@Megan Brooks
I completed the purchase of a new SFR for 120K financed via an All in One loan originated by Ridge Lending group. Below is my experience and thoughts.
I signed purchase contract and submitted to Ridge on Jun 8, 2020. They did tell me they were busier than normal and, to be fair, I had not pre-qualified with them. But I am able to easily qualify and submitted a full package of electronic documents to them on the same day. The process of getting loan approved was one of the most detailed (from documentation required) I’ve experienced thus far. Despite me supplying each additional document required within a day of the request, the entire process to funding and sale close date took until Aug 12, 2020. (65 days to close)
Terms:
25% down payment.
2.5% loan origination points on loaned amount, plus other closing cost
1-month LIBOR index plus a margin of 3.75%. The margin is fixed, the index is the variable part. Current rate is 3.

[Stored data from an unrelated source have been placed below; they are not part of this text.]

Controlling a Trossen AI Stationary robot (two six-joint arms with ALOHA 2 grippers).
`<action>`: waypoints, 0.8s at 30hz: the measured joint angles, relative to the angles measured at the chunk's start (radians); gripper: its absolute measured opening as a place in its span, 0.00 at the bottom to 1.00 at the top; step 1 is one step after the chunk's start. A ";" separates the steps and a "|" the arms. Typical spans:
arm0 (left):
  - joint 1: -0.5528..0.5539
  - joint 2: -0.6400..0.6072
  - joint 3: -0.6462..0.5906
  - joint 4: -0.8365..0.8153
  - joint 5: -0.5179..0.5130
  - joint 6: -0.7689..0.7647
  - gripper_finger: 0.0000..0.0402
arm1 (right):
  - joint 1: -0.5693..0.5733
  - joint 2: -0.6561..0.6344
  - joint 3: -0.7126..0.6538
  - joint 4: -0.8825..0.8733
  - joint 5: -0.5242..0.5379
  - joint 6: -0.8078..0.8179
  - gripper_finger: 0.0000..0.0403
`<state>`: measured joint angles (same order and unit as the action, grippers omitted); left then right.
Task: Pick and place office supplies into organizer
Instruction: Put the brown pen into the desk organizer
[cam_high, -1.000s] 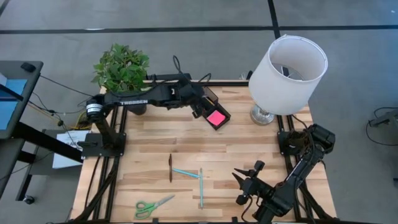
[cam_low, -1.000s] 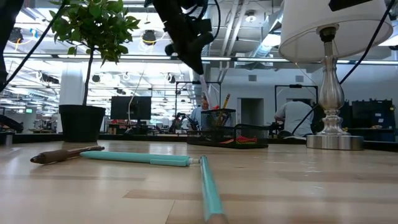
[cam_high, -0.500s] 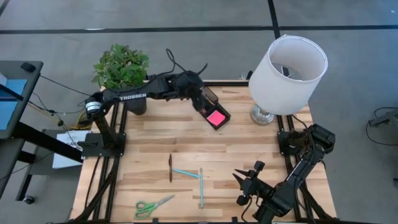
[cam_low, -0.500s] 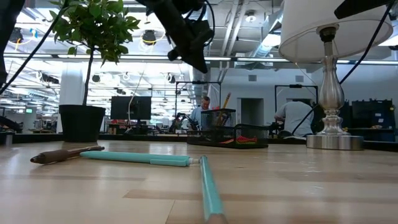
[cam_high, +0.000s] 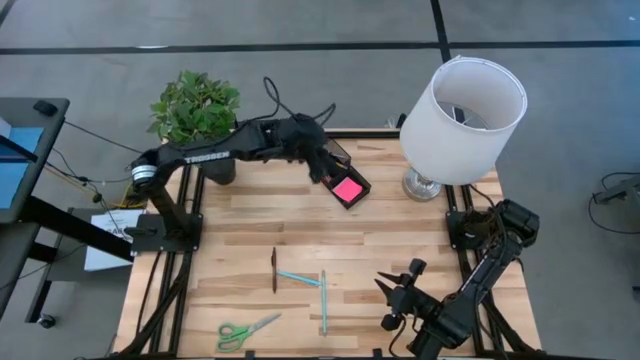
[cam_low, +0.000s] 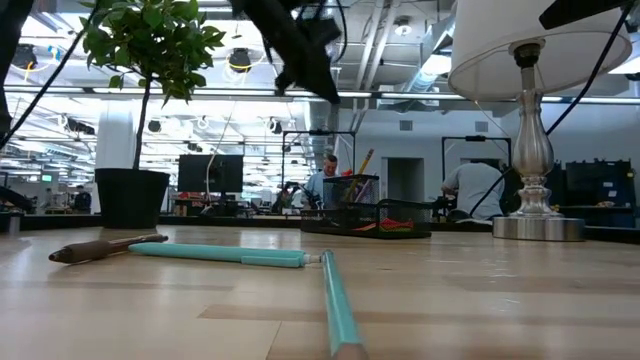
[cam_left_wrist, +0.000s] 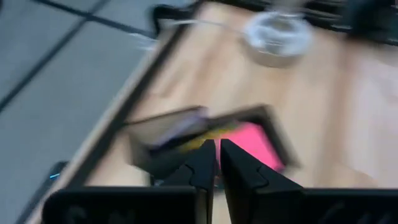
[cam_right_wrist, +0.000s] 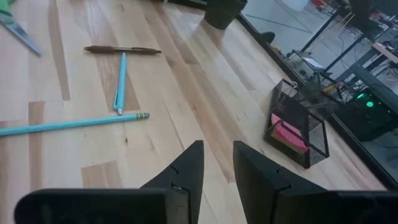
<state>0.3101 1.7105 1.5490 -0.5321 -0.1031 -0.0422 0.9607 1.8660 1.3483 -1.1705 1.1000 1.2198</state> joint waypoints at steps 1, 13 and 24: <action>-0.019 -0.017 0.000 -0.025 0.024 0.001 0.04 | 0.000 0.000 0.000 -0.002 0.000 0.000 0.20; -0.537 -0.323 0.000 -0.288 -0.378 -0.077 0.00 | 0.001 0.000 0.000 -0.010 0.078 -0.001 0.20; -1.040 -0.238 -0.212 -0.450 -0.893 -0.759 0.01 | 0.047 0.000 0.000 0.042 0.234 -0.045 0.20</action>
<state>-0.7295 1.4730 1.3367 -0.9826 -0.9960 -0.8012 1.0077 1.8660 1.3479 -1.1283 1.3338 1.1749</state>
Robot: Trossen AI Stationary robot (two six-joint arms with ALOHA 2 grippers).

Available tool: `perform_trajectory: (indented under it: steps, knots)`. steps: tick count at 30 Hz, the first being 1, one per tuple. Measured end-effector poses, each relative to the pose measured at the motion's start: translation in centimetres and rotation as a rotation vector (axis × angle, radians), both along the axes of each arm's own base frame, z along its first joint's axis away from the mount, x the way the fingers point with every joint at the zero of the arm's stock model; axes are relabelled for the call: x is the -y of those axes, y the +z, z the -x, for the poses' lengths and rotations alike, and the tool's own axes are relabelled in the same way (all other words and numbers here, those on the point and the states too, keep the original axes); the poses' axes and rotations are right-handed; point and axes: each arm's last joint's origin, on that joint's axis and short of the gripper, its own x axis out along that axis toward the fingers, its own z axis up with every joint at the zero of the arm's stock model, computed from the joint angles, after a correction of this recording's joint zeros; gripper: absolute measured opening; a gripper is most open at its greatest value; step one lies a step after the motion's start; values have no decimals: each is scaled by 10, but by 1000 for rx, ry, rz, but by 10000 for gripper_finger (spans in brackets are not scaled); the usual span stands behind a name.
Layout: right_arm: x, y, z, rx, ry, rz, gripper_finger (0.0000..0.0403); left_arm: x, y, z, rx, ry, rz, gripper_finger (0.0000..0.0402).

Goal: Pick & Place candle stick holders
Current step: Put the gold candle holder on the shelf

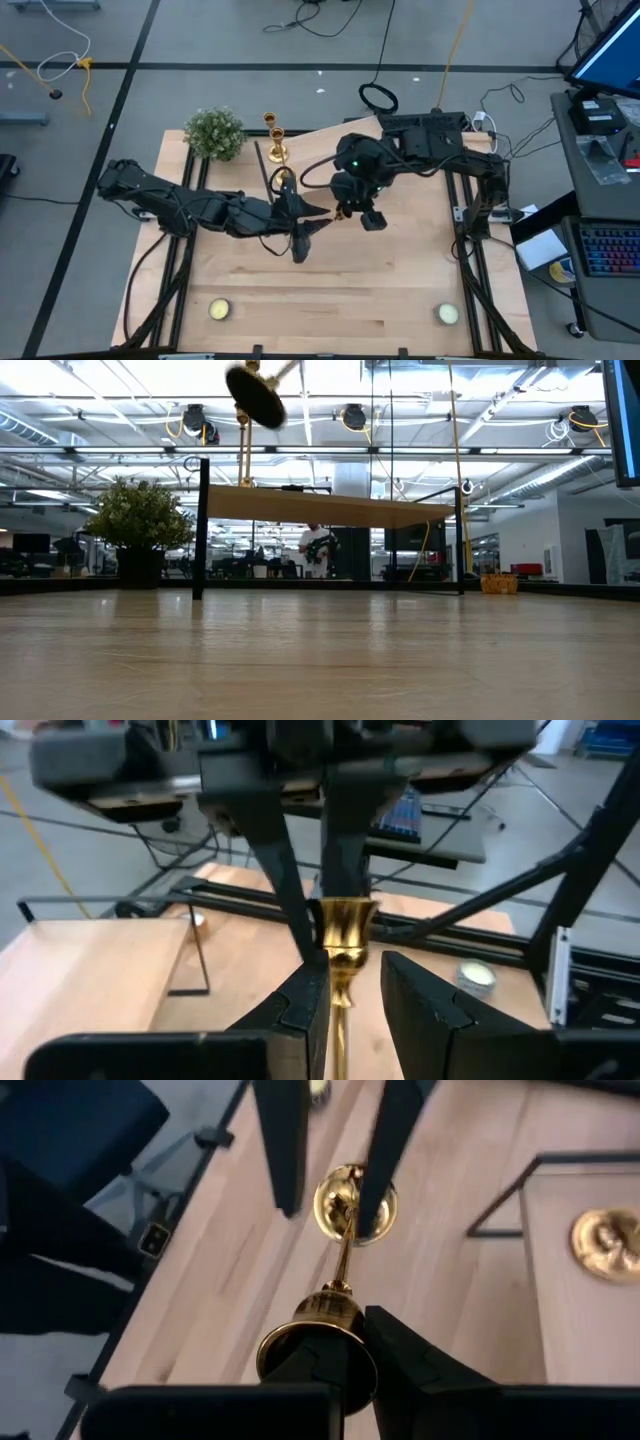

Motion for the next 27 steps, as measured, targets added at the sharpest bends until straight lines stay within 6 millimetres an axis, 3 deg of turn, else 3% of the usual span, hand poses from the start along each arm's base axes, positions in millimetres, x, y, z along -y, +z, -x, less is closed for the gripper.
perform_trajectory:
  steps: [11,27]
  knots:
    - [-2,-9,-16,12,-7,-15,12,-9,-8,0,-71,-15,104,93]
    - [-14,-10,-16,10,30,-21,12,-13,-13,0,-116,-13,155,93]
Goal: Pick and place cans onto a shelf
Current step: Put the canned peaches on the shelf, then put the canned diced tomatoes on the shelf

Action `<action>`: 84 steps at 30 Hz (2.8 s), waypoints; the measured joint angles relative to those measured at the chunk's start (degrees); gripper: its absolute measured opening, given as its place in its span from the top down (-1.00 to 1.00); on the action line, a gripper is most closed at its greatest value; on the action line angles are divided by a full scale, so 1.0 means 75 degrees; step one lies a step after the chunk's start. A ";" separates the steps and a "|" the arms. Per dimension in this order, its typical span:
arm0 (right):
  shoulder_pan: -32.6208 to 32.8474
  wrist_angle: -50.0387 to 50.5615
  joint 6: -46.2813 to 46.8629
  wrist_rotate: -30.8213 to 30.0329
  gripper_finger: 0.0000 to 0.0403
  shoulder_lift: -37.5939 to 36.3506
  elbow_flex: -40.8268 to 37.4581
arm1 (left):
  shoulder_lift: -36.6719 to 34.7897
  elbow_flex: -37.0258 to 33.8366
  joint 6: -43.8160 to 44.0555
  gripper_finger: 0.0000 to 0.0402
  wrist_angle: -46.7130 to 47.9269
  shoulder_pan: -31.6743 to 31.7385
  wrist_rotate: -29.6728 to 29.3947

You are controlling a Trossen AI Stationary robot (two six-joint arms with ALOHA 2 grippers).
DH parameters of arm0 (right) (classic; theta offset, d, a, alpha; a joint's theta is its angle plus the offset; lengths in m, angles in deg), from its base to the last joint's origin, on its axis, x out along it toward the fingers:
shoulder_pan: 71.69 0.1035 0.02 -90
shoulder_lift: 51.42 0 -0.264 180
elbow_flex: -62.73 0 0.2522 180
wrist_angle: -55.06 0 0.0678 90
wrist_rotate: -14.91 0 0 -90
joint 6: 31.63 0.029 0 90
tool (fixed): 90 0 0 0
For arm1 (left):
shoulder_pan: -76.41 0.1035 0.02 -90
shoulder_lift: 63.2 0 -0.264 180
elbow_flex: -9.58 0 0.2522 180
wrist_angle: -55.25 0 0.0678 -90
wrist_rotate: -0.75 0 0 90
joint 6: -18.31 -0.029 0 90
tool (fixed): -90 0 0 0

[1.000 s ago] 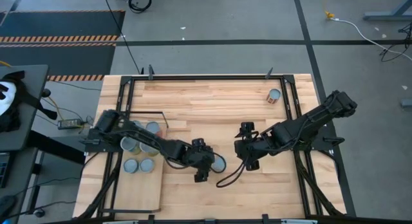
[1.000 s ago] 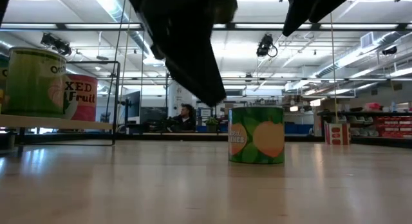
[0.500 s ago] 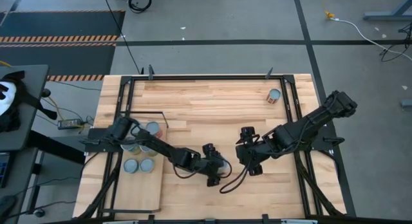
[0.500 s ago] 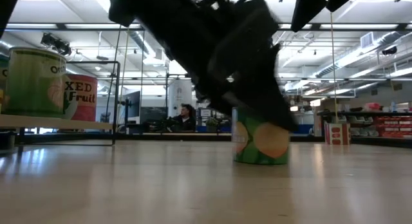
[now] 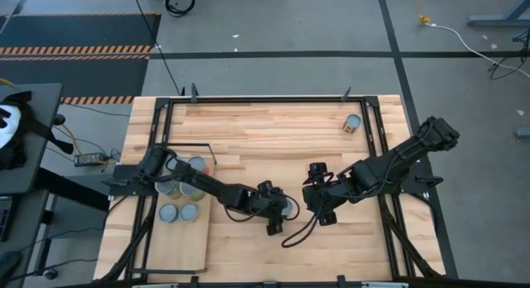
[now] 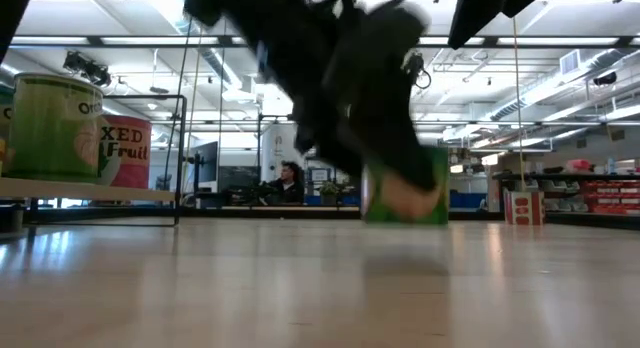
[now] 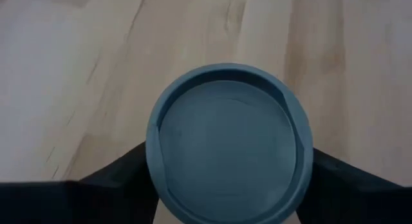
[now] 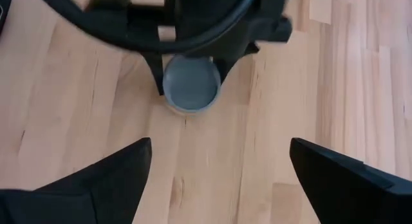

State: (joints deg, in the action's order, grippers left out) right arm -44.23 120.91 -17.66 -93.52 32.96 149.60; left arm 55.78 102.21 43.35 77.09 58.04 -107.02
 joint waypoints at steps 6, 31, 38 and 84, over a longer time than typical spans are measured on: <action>-0.0002 -0.0210 0.0360 0.0034 -0.86 0.0000 0.0000 | -0.0795 0.0939 0.0850 -0.34 0.2860 -0.0274 0.0384; -0.0735 -0.1877 0.0042 0.0685 -0.86 0.0003 0.0000 | -0.2975 0.0714 1.3915 -0.34 1.0239 -0.5682 0.1671; -0.0793 -0.1909 0.0479 0.1078 -0.86 0.0003 0.0000 | -0.2967 -0.0222 1.4157 -0.34 0.9239 -0.6021 0.2226; -0.4541 0.2432 0.2197 -0.1085 -0.79 -0.0877 -0.1337 | -0.6215 0.0138 0.8312 -0.75 0.7040 -0.3337 -0.3777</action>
State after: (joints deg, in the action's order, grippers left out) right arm -78.28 139.15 -1.18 -101.66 26.38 139.57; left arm 9.17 103.24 105.69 129.89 33.01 -135.35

My normal closing cost (excluding prepaids on insurance & property tax) for a conventional 30yr mortgage for similar SFR has been $3800 - $4100 range. The All In One, was $7822. $2,250 of that was the 2.5% loan origination points on this type of loan. In addition, I had to pay an additional 1% down payment so that there was time for the loan to get transitioned to the final lending institution before interest accrued and exceeded the max approved credit limit before I had a chance to make a payment. It took until Sept 11, 2020 (30 more days) before the associated account with Northpointe Bank was set up.
Conclusions:
Loan took twice as long as normal and was more difficult from documentation standpoint.
I paid 26% down payment.
The closing costs were nearly $4,000 above normal.
My credit score immediately dropped from 804 to 775 (with nothing else changing except for the AIO hitting my credit report)
The floating interest rate is reasonable.
The remote banking with Northpointe Bank checking account, mobile app, ACH, autopayment scheduling is all good.
I’ve made this my primary depository account and auto payment source for other mortgages.
Am I happy with the decision? Yes.
For ONE property in an investment portfolio, I like this line of credit flexibility. Instead of letting idle $ (money being saved for future purchases, cash liquidity for repairs, etc) sit in a near 0% checking account, it now sits in the AIO which immediately saves a guaranteed 3.9% interest expense, secured by a SFR that is otherwise making positive cash flow, appreciation and such. It'll take me 2-3 years to recoup the extra front end loan cost, but I'll have the line of credit tool available for many years to come (assuming that interest rates stay reasonable).
Hope this helps anyone else considering this funding option.